Harvard Hawking Online Cialis? Welcome to the New Era of “Web Snatchers”

Editor’s Note: The following is a guest post from Michael Markson, VP of Marketing for internet search engine Blekko, Inc. Previously, Markson was founder and VP of Business Development of news site Topix.

In the 1956 classic horror film Invasion of the Body Snatchers, the citizens of the fictional town of Santa Mira, California are replaced by perfect physical duplicates, simulations grown from plantlike pods. The goal of these pod people is to work together in order to replace the entire human race.  You may remember the scene when the star stares at the camera and yells: “They’re here already! You’re next!”

Fast forward 54 years to the current state of the Web and guess what? They’re here and you’re next. I’m talking about Web spam and, unfortunately, no one is safe. We found this week that even a venerable institution like Harvard University, which I’d bet invests a great deal in securing its website and protecting its reputation online, can be a victim of the Website Snatchers.

Here’s an example (click through to Harvard’s site):

First, you see the site’s header, which trumpets the Belfer Center for Science at Harvard University. But the headline on the page, “buy cialis online cheap” quickly alerts you that this ain’t your typical page of medical info. After a quick scan of the copy on this page the purpose of the hijack is clear: 150 of the 850 words on the page are devoted to mentions of “generic Cialis” and “Viagra”.
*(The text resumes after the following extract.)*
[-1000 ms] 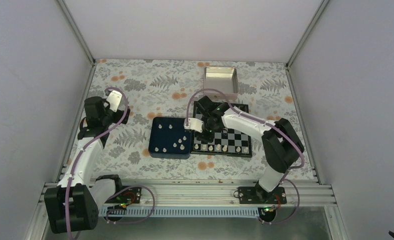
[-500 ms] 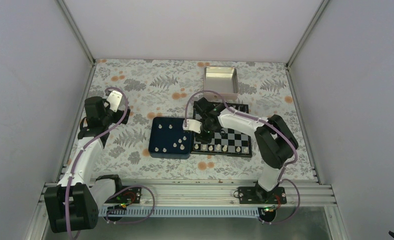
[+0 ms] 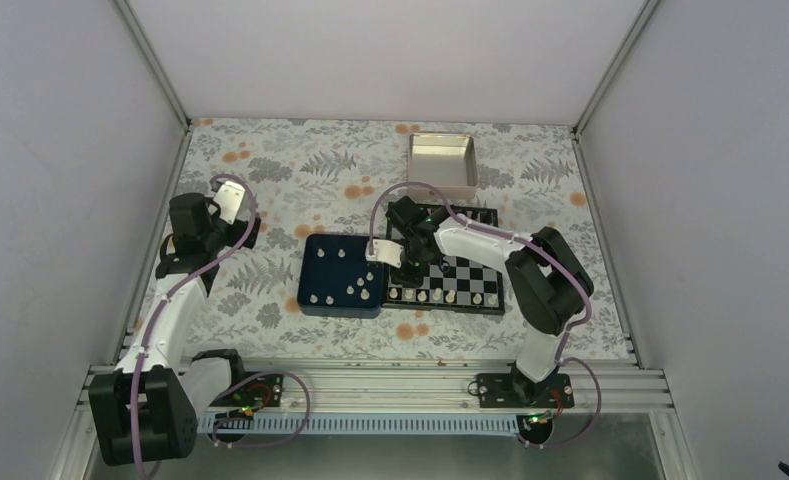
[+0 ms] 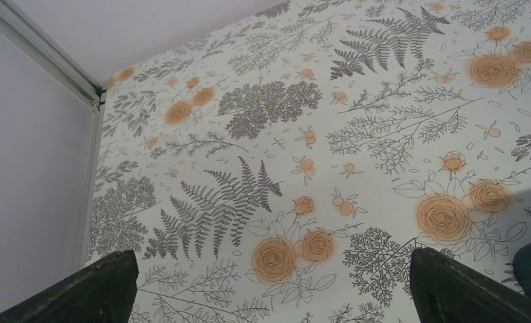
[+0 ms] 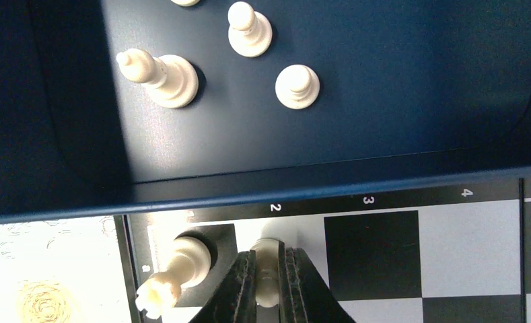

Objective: Set up the chess pieces on the board
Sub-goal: Place the chess piece on the chessboard.

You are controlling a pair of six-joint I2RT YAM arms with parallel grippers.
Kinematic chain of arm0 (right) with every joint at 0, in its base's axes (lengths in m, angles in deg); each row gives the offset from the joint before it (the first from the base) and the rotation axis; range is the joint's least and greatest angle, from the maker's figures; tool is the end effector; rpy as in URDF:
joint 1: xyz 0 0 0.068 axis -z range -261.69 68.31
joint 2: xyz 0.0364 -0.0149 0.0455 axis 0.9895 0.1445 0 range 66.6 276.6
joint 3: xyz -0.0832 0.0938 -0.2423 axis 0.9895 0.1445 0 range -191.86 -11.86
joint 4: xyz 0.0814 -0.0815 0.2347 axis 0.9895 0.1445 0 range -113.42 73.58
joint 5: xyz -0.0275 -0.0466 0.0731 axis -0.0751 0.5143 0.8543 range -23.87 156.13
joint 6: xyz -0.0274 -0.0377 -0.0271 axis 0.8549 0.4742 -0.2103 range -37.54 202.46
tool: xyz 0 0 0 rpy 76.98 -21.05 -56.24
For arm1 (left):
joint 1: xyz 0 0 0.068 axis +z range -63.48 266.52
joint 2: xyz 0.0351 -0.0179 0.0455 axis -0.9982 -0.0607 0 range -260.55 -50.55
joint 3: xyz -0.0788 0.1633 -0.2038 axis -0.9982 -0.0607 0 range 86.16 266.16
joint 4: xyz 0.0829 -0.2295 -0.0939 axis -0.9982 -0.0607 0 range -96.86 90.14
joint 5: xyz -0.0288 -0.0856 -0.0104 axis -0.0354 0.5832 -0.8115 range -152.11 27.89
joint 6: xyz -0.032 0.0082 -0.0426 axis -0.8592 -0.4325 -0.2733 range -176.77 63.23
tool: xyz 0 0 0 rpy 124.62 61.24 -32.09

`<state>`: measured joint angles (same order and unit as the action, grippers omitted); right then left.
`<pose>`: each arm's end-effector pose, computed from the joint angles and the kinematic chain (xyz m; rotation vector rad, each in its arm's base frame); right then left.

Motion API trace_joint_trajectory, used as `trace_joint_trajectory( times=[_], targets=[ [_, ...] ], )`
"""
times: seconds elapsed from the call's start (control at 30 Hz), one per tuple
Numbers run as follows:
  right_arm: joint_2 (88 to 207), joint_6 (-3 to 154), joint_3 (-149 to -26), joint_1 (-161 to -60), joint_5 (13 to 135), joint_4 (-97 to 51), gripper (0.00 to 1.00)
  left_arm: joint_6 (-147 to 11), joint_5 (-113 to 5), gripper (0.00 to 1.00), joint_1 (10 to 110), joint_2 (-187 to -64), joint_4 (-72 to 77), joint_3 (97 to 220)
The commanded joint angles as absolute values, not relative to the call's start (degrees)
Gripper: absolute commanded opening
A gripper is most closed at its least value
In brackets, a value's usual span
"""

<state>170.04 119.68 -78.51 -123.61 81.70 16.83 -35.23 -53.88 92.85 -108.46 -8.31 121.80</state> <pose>0.2451 0.2327 0.1661 -1.8817 2.2066 0.4096 0.2223 0.0196 0.2440 0.3637 2.0724 0.1414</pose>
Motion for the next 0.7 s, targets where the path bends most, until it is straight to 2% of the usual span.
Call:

Why snatch this site? Well, as most of you probably know, a site’s ranking in a Web search is determined not only by its relevance to the search query but also by the number and quality of other sites linking to it. Harvard is a very tasty catch for a Cialis spammer, and no doubt this hijacking improved the ranking of the site the spammers were promoting.
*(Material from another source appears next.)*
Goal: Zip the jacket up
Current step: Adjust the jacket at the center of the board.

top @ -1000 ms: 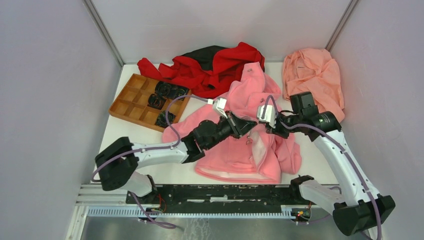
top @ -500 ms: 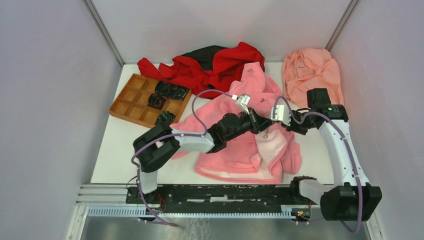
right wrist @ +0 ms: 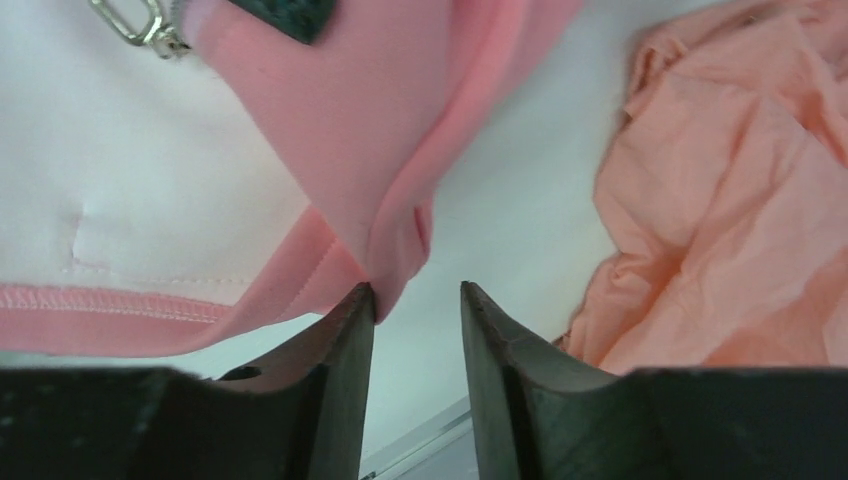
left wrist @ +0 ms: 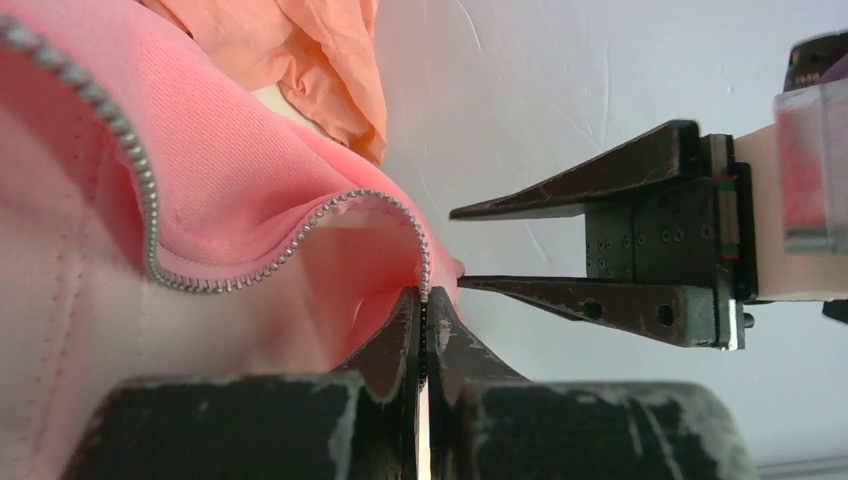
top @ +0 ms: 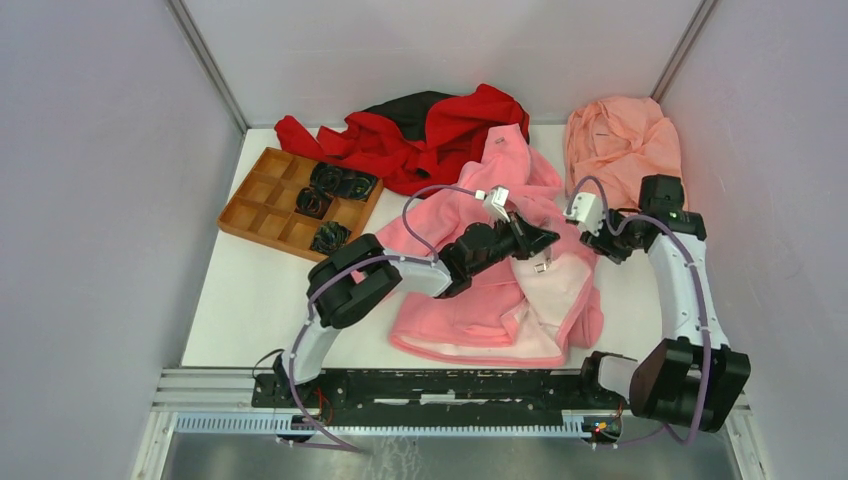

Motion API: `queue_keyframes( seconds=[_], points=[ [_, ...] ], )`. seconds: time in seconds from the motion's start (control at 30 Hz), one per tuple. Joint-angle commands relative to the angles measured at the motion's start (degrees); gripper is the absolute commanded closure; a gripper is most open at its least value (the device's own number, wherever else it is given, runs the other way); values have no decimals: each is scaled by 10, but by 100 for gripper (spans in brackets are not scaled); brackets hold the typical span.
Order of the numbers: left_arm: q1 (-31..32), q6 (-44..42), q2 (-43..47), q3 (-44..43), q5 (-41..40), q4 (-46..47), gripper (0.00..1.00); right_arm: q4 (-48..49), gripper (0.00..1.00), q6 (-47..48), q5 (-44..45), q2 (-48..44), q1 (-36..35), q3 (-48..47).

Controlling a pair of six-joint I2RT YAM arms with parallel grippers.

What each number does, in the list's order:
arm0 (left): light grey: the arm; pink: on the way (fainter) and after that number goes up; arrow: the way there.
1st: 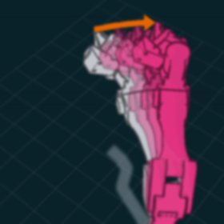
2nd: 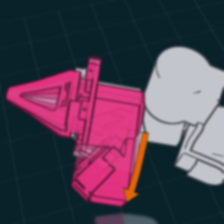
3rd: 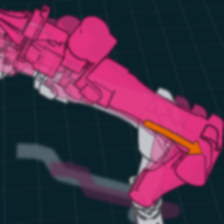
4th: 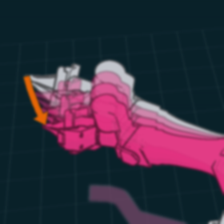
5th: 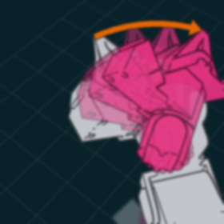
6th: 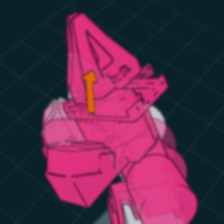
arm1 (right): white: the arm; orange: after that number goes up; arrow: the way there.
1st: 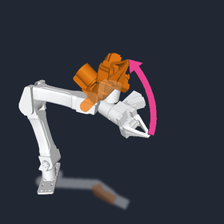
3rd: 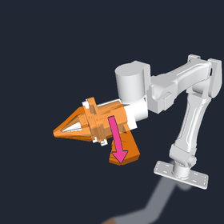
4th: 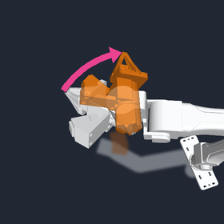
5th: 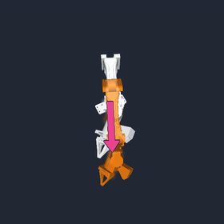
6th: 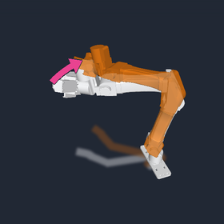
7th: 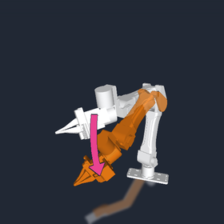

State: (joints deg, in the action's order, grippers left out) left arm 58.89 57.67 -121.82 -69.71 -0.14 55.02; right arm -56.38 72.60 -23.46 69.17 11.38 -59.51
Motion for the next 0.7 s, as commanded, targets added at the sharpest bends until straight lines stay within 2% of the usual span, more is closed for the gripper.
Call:
queue_keyframes(
  seconds=[0.0,0.13,0.23,0.53,0.67],
  points=[
    [-15,69,-21,-34,-28,32,98,61,52,-46,-22,-31,53,-25],
    [-19,113,-34,-47,-25,35,98,-75,49,28,-138,-40,83,-86],
    [-21,142,-38,-51,-20,45,98,-154,45,83,-191,-49,83,-93],
    [-23,208,-29,-44,-6,86,98,-152,34,72,-207,-75,87,-51],
    [-22,233,-22,-36,-6,107,98,-86,30,30,-195,-82,87,8]
  ],
)
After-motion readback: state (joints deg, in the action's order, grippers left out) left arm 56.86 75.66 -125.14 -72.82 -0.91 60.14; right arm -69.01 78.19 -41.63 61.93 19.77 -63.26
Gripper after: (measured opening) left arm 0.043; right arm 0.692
Just to ensure maximum value, the hacker has even inserted a table that points to even more links in an attempt to boost the ranking in results for the term “Cialis”. Links point to terms like “cost of viagra 50mg,” “viagra best prices,” and finally “cialis Thailand.”

Of course, this is only one form of Web snatching.  Here’s another, even more insidious form: imagine you are having medical problems and you go online to do some research. You start by visiting a major search engine and doing a query or two about your condition.  Quickly, you find a result with a title that perfectly matches your query. You click on it and read the content, presuming that since the search engine served it as a top result it must be trustworthy.

Unfortunately, a closer look reveals that the source of this article isn’t the Mayo Clinic or WebMD.  In fact, it’s not even written by a doctor. It’s an article produced by ehow.com or ezinearticles.com (or some other content farm), written by a wholly unqualified author who was paid by the word. Just like that, your attention was snatched from an authoritative site (mayoclinic.com) and sent to the website of the imposter. Ugh.

How does this happen? We’re 15 years into the Web now. Aren’t the algorithms smarter than this?  Short answer: no.  Behind the scenes of every search there’s actually a war going on. On one side are algorithms designed to cull information from relevant websites and deliver it to you on a query-by-query basis. On the other, imposter sites created solely for profit and designed entirely to get in the way of what you are searching for. Unfortunately, in many cases the bad guys are winning.

As this problem grows, it becomes a real threat to the Web.  And trust me, it’s not about to get better. I mentioned eHow.com previously. eHow is owned by a company called Demand Media whose sole business is to create these type of imposter pages. Demand Media just filed for their IPO. With that type of reward out there, do you think more or less of these imposters will be created every day?

So, how do we solve this?  First step: stop relying wholly on algorithms. The sober truth is that smarter algorithms can’t save us. There will always be huge economic incentives for hackers to build smarter spam machines. Fooling machines has always been relatively easy. Fooling humans, not so much.

At blekko, we’re taking this threat seriously. Unlike the other search engines, we want actual people involved in our ranking. We’ve introduced a feature called ‘slashtags’ that allows you to cut out spam sites and search only the sites you want. A small group of users is currently testing this functionality in a private beta. (If you’d like to be included in the beta, send us an email at techcrunch@blekko.com or follow us on Twitter – @ blekko.)

One of the benefits of slashtags is that if you find a site like eHow in your results, you can instantly tag it as spam. Once tagged, it will never show up in your blekko search results again. As we like to say, that site is now dead to you.

Soon we’re going to be adding new social tools so that our users can play an even more active role in separating the wheat from the chaff. We could never build a machine that can perfectly analyze the quality of a site.  But we know that people can do the job easily and instantly. Our job is to provide a platform where people can share that information in a way where everyone benefits.

In Invasion of the Body Snatchers, the star was told that there was no actual problem; rather the aberrant behavior he observed was an epidemic of mass hysteria.  However, he didn’t listen. With respect to the Web today, neither should you.  As Harvard can attest, the Web Snatchers are here already, and you could be next.